- [INSTRUCTIONS FOR THE TASK] Quote the listing below word for word, stopping after the line that contains "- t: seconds".

- [DATASET EXCERPT]
◇ ◇ ◇ ◇ ◇ ◇ ◇
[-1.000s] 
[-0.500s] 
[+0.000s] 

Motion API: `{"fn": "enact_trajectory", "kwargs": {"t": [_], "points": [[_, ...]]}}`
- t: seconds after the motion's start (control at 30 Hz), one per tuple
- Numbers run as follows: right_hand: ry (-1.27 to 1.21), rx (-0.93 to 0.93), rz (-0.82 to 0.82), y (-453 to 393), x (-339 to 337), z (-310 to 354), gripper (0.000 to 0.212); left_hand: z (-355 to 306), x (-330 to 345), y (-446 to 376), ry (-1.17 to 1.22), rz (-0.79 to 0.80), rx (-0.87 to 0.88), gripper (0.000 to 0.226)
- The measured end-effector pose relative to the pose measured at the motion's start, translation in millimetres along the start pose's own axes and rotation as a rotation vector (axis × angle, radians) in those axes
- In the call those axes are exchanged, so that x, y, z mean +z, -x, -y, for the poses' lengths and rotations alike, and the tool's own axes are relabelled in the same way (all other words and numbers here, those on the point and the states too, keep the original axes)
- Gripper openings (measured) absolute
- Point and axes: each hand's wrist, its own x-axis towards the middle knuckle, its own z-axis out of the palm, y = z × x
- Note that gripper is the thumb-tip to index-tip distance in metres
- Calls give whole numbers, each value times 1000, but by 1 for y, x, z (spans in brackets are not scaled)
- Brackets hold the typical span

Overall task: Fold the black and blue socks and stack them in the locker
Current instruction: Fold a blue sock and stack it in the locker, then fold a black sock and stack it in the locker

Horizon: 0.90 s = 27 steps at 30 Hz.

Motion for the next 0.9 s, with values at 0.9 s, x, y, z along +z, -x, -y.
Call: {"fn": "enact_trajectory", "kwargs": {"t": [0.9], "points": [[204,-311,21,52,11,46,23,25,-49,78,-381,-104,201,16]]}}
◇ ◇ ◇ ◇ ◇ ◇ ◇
- [OUTPUT OF THE TASK]
[-1.000s] 
[-0.500s] 
[+0.000s] 

Motion API: `{"fn": "enact_trajectory", "kwargs": {"t": [_], "points": [[_, ...]]}}`
- t: seconds after the motion's start (control at 30 Hz), one per tuple

The work on this exercise has been completed.